Dans le neuf le taux d’amortissement varie de 3,5%, 4,5% et 5,5% en fonction du type de loyer, intermédiaire, social, très social.
Dans l’ancien le taux d’amortissement varie de 3 %, 3,5% et 4 % en fonction du type de loyer.
L’amortissement est déductible du revenu global dans la limite annuelle de 8 000, 10 000 ou 12 000 € en fonction du plafond de loyer.
Il n’y a plus de notion de zonage, il s’applique sur l’ensemble du territoire français, métropole et outre-mer.
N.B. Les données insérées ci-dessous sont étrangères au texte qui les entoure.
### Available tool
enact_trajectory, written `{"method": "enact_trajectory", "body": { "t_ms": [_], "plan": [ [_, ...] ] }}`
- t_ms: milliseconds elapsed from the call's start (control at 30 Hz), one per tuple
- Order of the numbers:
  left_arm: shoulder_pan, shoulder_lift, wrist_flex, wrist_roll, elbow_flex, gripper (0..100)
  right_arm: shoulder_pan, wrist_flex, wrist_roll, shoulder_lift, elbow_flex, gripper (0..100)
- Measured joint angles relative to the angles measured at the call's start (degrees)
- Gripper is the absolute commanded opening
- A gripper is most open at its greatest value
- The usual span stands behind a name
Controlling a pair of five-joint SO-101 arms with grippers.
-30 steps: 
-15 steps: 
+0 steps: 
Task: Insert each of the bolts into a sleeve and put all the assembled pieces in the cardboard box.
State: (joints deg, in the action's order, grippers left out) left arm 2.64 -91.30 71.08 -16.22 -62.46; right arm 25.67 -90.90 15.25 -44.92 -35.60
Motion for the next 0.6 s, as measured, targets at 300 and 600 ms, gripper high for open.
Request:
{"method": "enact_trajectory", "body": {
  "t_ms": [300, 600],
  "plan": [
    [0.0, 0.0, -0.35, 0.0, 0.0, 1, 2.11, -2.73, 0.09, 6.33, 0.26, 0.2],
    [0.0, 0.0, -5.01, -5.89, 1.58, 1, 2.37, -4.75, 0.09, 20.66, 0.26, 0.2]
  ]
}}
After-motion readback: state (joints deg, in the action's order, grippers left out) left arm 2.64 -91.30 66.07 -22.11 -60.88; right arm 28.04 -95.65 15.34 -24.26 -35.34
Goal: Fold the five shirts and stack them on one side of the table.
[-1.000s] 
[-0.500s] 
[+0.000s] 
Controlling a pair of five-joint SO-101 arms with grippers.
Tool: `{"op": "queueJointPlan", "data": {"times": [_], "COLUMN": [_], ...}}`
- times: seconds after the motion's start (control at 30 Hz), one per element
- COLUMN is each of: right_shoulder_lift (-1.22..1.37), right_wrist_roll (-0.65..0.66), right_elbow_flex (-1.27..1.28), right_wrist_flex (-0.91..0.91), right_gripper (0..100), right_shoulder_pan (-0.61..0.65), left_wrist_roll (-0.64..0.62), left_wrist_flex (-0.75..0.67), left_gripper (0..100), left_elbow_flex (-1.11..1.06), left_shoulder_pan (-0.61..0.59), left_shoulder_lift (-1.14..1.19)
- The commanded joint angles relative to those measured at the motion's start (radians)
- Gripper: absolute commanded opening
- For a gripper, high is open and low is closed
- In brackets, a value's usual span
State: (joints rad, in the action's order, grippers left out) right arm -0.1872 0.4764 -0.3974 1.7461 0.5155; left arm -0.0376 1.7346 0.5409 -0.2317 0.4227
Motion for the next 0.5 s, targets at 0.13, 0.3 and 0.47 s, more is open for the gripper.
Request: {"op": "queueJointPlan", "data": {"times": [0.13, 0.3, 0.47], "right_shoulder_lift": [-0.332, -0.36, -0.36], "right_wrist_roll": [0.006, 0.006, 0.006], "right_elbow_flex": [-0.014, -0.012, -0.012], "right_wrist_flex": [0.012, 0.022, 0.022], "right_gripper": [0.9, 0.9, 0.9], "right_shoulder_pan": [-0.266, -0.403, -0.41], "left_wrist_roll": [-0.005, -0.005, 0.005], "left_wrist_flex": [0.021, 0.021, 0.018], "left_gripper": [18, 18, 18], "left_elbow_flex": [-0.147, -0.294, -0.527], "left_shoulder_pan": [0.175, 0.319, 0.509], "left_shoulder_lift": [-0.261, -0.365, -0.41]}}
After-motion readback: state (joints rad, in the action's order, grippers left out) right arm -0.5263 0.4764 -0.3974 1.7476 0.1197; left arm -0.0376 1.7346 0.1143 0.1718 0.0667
Le dispositif est réservé aux immeubles collectifs, que ce soit dans le neuf ou l’ancien avec travaux. Les maisons individuelles sont exclues du dispositif.
L’amortissement peut créer un déficit imputable sur le revenu global, plafonné à 10 700 euros/an (ou 21 400 euros/an en cas de rénovation énergétique – passage DPE E/F/G vers A/B). Ce doublement du plafond est prolongé jusqu’à 2027.
La base amortissable est de 80% du prix d’acquisition du bien. Pour rappel le terrain n’est pas amortissable.
Le dispositif impose un engagement de location vide à usage de résidence principale.